_ASSIGNMENT:_ Please retype the data in full and exactly; the pictures are not part of the copy.

_COLLECTED MATERIAL:_
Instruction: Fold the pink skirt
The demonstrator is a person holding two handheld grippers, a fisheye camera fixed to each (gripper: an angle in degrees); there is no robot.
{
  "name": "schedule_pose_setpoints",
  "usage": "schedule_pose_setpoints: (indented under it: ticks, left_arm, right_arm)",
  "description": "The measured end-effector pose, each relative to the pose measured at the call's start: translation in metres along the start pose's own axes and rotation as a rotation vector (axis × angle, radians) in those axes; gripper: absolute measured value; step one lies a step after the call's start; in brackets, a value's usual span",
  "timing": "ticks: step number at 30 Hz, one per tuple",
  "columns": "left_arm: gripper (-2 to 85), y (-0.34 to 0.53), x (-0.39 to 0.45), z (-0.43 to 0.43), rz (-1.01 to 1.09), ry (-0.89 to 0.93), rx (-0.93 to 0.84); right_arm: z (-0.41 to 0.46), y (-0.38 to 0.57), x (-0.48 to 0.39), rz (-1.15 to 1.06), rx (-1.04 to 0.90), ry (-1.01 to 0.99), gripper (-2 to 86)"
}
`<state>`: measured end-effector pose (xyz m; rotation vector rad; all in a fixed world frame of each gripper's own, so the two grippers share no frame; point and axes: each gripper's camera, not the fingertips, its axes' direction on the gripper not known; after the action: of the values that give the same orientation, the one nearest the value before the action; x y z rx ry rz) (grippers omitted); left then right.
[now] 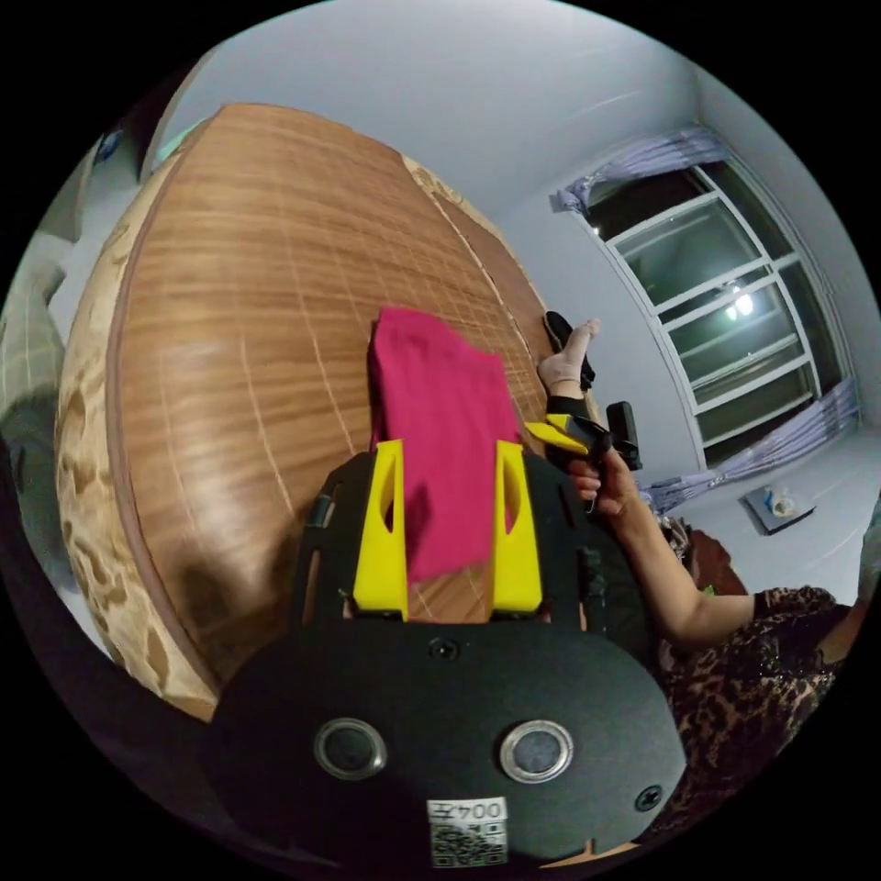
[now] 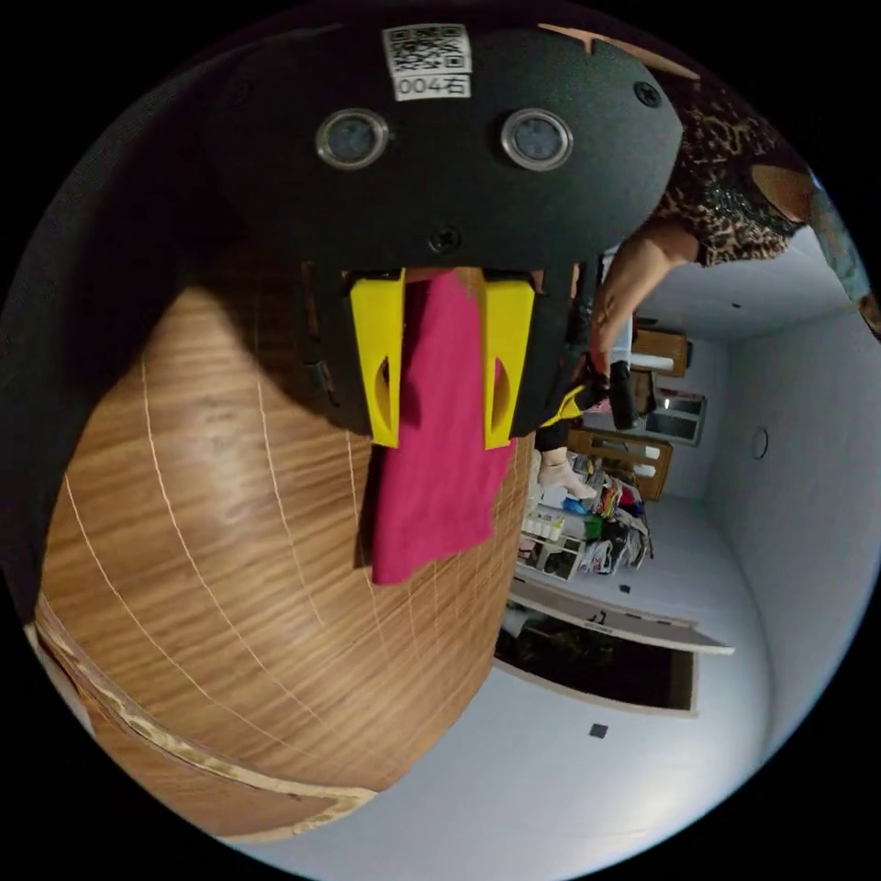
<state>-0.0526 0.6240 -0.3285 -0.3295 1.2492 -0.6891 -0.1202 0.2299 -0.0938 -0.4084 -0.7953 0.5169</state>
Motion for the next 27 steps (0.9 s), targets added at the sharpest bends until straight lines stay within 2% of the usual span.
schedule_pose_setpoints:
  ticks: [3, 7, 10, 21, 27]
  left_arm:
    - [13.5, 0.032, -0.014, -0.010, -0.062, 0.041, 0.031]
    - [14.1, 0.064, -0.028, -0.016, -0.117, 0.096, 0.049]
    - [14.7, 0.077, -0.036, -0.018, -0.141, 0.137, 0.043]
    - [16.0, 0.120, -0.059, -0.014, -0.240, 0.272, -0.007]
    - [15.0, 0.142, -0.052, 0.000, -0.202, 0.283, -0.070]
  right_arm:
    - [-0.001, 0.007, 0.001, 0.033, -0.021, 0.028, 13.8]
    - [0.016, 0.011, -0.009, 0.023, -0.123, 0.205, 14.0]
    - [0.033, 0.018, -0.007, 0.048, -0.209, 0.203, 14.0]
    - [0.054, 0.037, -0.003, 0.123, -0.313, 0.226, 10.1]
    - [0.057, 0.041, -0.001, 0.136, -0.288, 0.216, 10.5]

_ANSWER AREA:_
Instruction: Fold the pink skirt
The demonstrator is a person holding two handheld grippers, a fisheye camera fixed to each (gripper: an angle in degrees); there is no robot.
{
  "name": "schedule_pose_setpoints",
  "usage": "schedule_pose_setpoints: (indented under it: ticks, left_arm, right_arm)",
  "description": "The measured end-effector pose, each relative to the pose measured at the call's start: translation in metres along the start pose's own axes and rotation as a rotation vector (axis × angle, radians) in those axes; gripper: absolute measured value; step one lies a step after the call's start; in brackets, a value's usual span",
  "timing": "ticks: step number at 30 Hz, one per tuple",
  "columns": "left_arm: gripper (-2 to 85), y (-0.34 to 0.53), x (-0.39 to 0.45), z (-0.43 to 0.43), rz (-1.01 to 1.09), ry (-0.89 to 0.93), rx (-0.93 to 0.84); right_arm: z (-0.41 to 0.46), y (-0.38 to 0.57), x (-0.48 to 0.39), rz (-1.15 to 1.06), rx (-1.04 to 0.90), ry (-1.01 to 0.99), gripper (-2 to 86)"
}
`<state>`: measured end-effector pose (xyz m; rotation vector rad; all in a fixed world frame of each gripper's own, so the two grippers share no frame; point and axes: each gripper's camera, not the fingertips, its axes' direction on the gripper not known; after the action: of the values that give the same orientation, the one nearest the value before the action; x y z rx ry rz) (grippers omitted); left then right.
[now] 
[now] 
<state>-0.0526 0.6240 -0.3285 -0.3295 1.2492 -0.6891 -0.1202 0.2299 -0.0938 -0.4084 -0.7953 0.5169</state>
Motion for the next 27 steps (0.9 s), targets added at the sharpest bends until straight lines stay within 2% of the usual span.
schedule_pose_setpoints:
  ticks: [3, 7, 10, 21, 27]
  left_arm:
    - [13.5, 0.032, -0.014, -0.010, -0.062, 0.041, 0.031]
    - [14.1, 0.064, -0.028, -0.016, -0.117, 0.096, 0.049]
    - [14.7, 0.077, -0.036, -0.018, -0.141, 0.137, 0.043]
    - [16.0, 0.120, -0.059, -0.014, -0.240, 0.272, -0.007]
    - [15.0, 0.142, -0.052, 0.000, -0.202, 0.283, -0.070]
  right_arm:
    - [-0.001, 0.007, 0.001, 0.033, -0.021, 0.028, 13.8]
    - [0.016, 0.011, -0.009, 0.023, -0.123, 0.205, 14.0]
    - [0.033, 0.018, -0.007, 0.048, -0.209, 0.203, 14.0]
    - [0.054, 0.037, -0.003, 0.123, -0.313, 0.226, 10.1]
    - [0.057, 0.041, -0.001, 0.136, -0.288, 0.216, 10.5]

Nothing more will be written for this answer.